Due to its extreme flexibility, hazel has had many uses through history. In the past when someone needed wood this would have often have been provided by their hazel copse. A portion of the wood was cut each year to give a constant supply of poles for firewood, wattle and daub building, thatching and fences. 

Hazel coppice is an important part of traditional woodland management and today a small industry is thriving. Hazel is used for woven baskets, fence 'hurdles' and walking sticks. The thinner sticks are useful as beanpoles and garden plant supports. 

The nuts of hazel are also edible, and much loved by small mammals.

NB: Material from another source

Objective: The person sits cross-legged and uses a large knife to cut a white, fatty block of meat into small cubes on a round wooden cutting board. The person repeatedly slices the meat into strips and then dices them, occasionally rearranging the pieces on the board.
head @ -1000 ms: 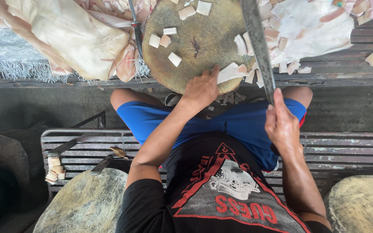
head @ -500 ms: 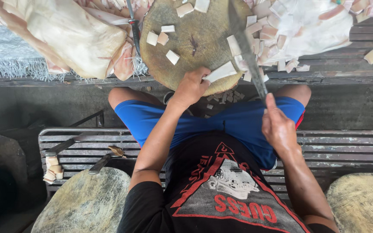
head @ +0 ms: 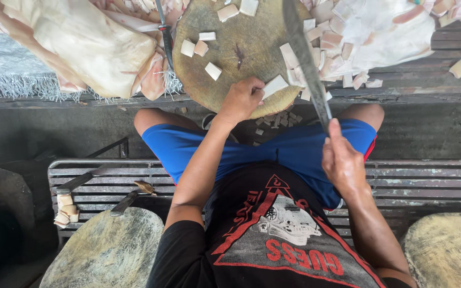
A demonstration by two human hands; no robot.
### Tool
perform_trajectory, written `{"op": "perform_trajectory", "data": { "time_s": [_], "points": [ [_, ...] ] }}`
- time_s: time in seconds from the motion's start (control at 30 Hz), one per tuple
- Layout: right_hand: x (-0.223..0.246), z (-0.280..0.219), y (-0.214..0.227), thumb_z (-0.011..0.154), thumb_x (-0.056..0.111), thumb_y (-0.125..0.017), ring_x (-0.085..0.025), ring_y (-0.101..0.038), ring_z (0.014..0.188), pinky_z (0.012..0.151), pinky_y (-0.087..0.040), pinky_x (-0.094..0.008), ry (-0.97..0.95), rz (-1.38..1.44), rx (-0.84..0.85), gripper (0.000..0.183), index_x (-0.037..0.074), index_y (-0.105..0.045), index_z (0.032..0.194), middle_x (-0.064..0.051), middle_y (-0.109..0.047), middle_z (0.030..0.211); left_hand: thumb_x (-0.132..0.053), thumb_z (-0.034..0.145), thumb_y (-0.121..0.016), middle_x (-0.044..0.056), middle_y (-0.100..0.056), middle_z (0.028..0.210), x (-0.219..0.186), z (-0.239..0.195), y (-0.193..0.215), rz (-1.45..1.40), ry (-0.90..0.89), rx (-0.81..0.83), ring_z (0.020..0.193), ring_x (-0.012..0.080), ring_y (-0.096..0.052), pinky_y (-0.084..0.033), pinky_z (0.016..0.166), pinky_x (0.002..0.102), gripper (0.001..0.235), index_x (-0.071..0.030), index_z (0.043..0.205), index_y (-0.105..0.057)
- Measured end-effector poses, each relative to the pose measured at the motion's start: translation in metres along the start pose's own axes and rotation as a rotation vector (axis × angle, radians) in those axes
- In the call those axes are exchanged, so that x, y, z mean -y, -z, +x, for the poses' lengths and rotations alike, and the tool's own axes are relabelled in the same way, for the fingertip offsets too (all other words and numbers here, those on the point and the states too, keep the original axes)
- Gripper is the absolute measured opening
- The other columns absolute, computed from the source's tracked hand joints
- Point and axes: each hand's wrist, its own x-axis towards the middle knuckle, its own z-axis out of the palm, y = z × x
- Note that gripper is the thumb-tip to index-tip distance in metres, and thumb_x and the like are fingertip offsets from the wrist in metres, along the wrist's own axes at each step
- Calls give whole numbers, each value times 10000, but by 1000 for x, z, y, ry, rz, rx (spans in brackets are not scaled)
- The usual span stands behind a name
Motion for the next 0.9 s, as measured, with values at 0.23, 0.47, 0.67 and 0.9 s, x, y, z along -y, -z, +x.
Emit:
{"op": "perform_trajectory", "data": {
  "time_s": [0.23, 0.47, 0.67, 0.9],
  "points": [
    [0, -2, -7, 947, -92, -644, -341, -666, 657, 597, -526, -451, 66, 12, 111, 622, -17, -435, 1528, -183, -647, 794, -115, 932, -650, 182, -757, 896, -3, 1, 0, -16, 44, -4, 768, 230, -803, -612, 742, 343, 184, 30, 1044, -664],
    [3, -1, -3, 968, -51, -640, -376, -671, 686, 616, -540, -460, 54, -38, 21, 592, -5, -465, 1532, -217, -661, 848, -151, 906, -683, 163, -767, 847, -2, 6, -1, 98, 31, -36, 829, 295, -780, -584, 802, 391, 214, 10, 1046, -667],
    [2, -5, -12, 947, -46, -629, -364, -655, 628, 577, -525, -469, 60, 24, 154, 604, -18, -457, 1525, -179, -649, 770, -166, 839, -772, 185, -746, 915, 1, 2, -1, 162, -76, -115, 878, 355, -749, -572, 782, 423, 301, 16, 1046, -653],
    [-6, -16, 4, 962, -28, -632, -362, -662, 648, 590, -531, -470, 16, 27, 123, 592, 40, -475, 1529, -181, -649, 807, -139, 889, -728, 173, -739, 815, -19, -35, 28, 33, 17, -186, 753, 298, -765, -587, 710, 379, 385, 48, 1168, -540]
  ]
}}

Close-up of a green hazel leaf

Hazel and future forestry

Copping hazel fell out of favour in the second half of the twentieth century, as it is best harvested by hand using billhooks, not machine, and it's traditional uses were replaced by modern building and fencing alternatives. 

However, coppicing can bring considerable biodiversity benefits to woodlands, which is important for our future climate. We're re-starting this technique where possible, cutting every seven years on rotation to create a wide variety of habitats.

Once the hazel is cut, an increase in sunlight to the forest floor promotes a burst of flowers, insects and butterflies. Once the hazel has grown it provides valuable homes for wildlife, such as the hazel dormouse and small birds.